What difference does it make what language a person is speaking? If he isn’t speaking English, does that make him a bad person? Is it supposed to be considered “patriotic” to speak only English in America? That’s ridiculous.
I grew up in Laredo, Texas, a city that was at least 95 percent of Mexican origin. That shouldn’t surprise anyone, given that Laredo was once part of Mexico and the Spanish Empire. One thing is for sure: Laredoans don’t share the concern that immigration-control advocates have about Hispanic immigrants polluting our culture and taking over our country.
When I returned to practice law there in 1975, I tried cases in both state and federal courts. Before jury selection in state-court trials, the judge would ask if anyone could not read or write English. About 20 percent or so of the jury panel would raise their hands. The judge would thank them in Spanish for their service and excuse them.
There was no berating. There was no condemnation. There was no belittling. There was no admonishment. There was no lecture. There was no advice to learn English. The fact that people spoke only Spanish some 125 years after Laredo became part of the United States was just accepted as part of our culture. No one cared one whit.
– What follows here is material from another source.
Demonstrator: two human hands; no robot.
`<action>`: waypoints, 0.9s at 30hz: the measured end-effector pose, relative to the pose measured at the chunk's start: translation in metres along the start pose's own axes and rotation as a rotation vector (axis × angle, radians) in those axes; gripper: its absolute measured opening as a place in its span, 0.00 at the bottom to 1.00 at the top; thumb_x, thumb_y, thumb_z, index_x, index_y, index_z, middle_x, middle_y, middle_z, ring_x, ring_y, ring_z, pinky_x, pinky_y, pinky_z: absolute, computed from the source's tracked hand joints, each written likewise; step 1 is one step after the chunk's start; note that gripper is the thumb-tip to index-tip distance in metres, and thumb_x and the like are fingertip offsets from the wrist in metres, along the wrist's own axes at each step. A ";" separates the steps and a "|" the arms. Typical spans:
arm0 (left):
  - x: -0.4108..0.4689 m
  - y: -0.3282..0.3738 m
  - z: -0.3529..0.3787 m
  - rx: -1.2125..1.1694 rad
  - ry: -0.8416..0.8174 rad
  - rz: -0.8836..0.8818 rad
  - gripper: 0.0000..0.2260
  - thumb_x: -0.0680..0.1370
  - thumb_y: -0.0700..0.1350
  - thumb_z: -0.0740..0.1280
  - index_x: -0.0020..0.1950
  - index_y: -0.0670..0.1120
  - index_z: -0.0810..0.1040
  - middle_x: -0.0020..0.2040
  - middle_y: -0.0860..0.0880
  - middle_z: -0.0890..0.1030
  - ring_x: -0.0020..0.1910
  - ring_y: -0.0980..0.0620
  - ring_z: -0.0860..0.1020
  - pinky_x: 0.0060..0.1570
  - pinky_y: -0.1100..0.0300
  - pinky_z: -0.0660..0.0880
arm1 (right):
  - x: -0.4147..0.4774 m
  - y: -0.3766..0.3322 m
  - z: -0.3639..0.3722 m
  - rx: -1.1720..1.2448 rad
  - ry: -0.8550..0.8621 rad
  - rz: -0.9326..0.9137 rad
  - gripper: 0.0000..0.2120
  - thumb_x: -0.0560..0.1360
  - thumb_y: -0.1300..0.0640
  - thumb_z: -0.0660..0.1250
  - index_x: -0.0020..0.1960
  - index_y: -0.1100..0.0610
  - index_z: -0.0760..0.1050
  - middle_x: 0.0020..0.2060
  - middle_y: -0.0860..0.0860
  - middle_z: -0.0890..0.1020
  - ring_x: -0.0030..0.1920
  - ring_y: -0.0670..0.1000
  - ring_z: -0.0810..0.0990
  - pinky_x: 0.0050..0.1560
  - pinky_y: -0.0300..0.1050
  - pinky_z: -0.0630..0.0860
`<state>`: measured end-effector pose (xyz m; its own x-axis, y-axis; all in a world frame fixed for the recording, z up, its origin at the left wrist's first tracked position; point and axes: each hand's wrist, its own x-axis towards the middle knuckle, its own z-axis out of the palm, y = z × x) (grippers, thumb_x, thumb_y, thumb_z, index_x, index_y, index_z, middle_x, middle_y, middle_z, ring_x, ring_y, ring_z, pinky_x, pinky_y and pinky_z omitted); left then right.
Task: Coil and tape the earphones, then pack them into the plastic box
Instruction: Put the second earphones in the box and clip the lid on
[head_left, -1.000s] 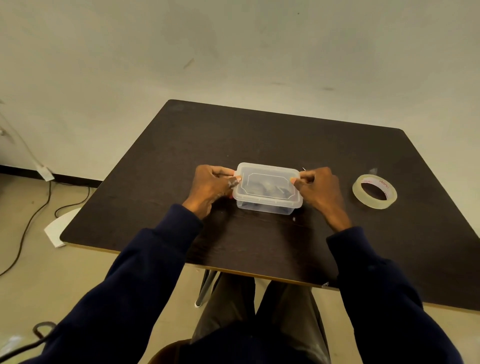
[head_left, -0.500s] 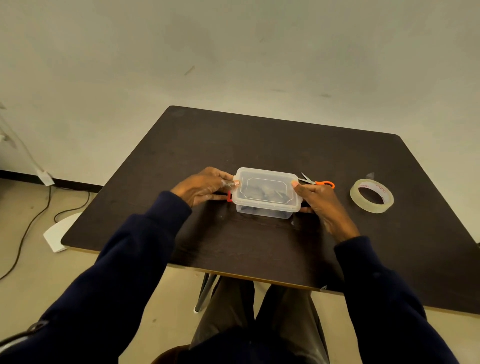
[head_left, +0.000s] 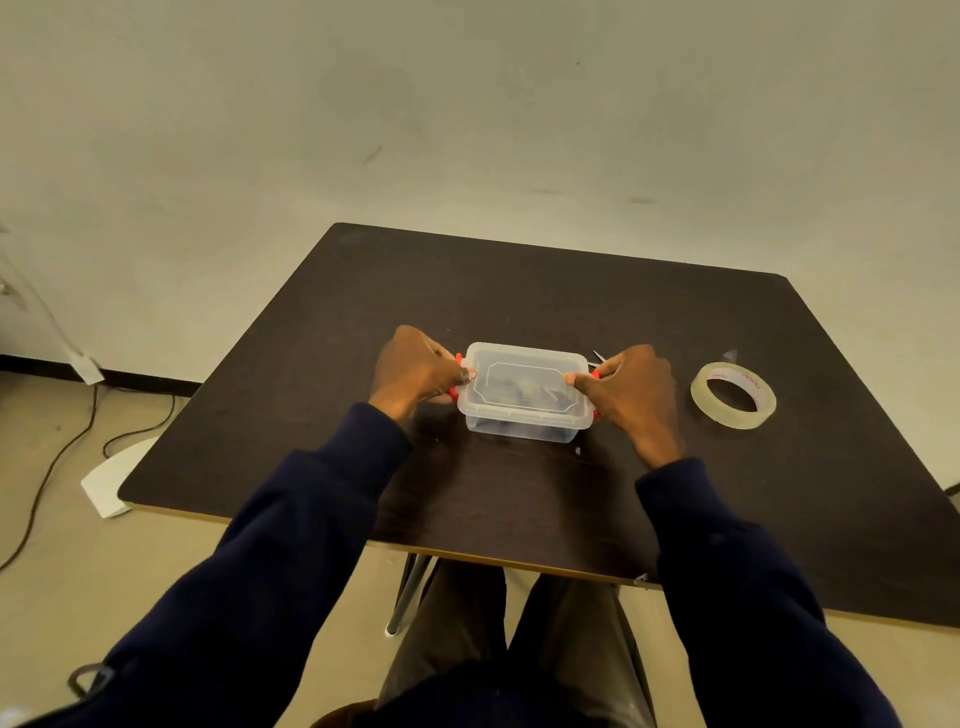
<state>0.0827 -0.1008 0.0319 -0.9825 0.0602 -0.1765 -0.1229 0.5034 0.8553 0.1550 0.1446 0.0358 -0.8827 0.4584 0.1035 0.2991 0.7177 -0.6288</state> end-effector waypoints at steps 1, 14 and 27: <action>0.001 0.002 0.001 0.035 0.008 0.013 0.08 0.72 0.44 0.80 0.41 0.40 0.86 0.40 0.43 0.86 0.42 0.45 0.87 0.49 0.43 0.85 | 0.000 -0.001 0.000 -0.020 -0.002 -0.005 0.17 0.71 0.44 0.79 0.42 0.59 0.84 0.36 0.54 0.85 0.36 0.53 0.84 0.45 0.55 0.85; 0.007 0.015 0.014 0.379 0.110 0.111 0.12 0.73 0.44 0.79 0.52 0.41 0.83 0.43 0.46 0.83 0.41 0.49 0.83 0.42 0.55 0.82 | -0.006 -0.020 -0.003 -0.248 -0.039 0.006 0.14 0.74 0.55 0.77 0.54 0.62 0.79 0.48 0.58 0.84 0.46 0.57 0.83 0.50 0.54 0.83; -0.006 -0.016 -0.014 0.079 -0.214 0.420 0.31 0.75 0.47 0.78 0.77 0.51 0.72 0.80 0.50 0.65 0.77 0.49 0.67 0.74 0.46 0.70 | -0.005 -0.011 -0.003 0.086 -0.092 -0.058 0.18 0.75 0.54 0.77 0.61 0.60 0.82 0.54 0.55 0.86 0.46 0.50 0.82 0.48 0.43 0.79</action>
<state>0.0891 -0.1217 0.0261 -0.8927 0.4447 0.0731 0.2980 0.4607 0.8360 0.1578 0.1361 0.0443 -0.9282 0.3649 0.0730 0.2182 0.6924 -0.6877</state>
No one said that it was finally time for these people to “assimilate.” It just didn’t matter.
Oftentimes, witnesses in trials could not speak English. For that problem, the court had a full-time interpreter who would translate the testimony of the witness in open court. It was no big deal.
One time I was representing a drug-war defendant from Mexico in federal court. He couldn’t speak or understand a lick of English. I filed a motion requesting that an interpreter be assigned to my client who would sit next to him and simultaneously translate every bit of the proceedings to him, especially the testimony of the witnesses. The federal judge granted the motion. He obviously understood that to receive effective assistance of counsel, my client would have to know what was going on in his trial.
Some years ago, I was visiting Laredo and having lunch at McDonalds. I did an informal survey by walking from table to table. My recollection is that around 70 percent of the conversations were in Spanish. Who cared? Certainly no one in Laredo did.
As far as I know, Laredo is the only city in the United States that has a big celebration of George Washington’s birthday. It consists of a big downtown parade led by Pocahontas riding a horse and big floats on which the city’s debutants are featured, a big debutant’s ball, a jalapeño festival, a Noche Mexicana featuring mariachi bands (which my grandfather Matias de Llano founded while serving as president of the George Washington Birthday Association), a carnival, and much more.
Get this: When I was growing up, the border would be completely open for the celebration. That’s right — the Border Patrol and the Immigration Service would stand down for a few days. Everyone in Nuevo Laredo was free to cross the international bridge and enter Laredo to participate in the festivities. Needless to say, at least 99 percent of them spoke only Spanish. Believe me: No one cared. Equally important, the United States did not fall into the Rio Grande during that annual period of a totally open border.
People in the borderlands could teach immigration-control advocates a lot about such things as tolerance, culture, kindness, and patriotism.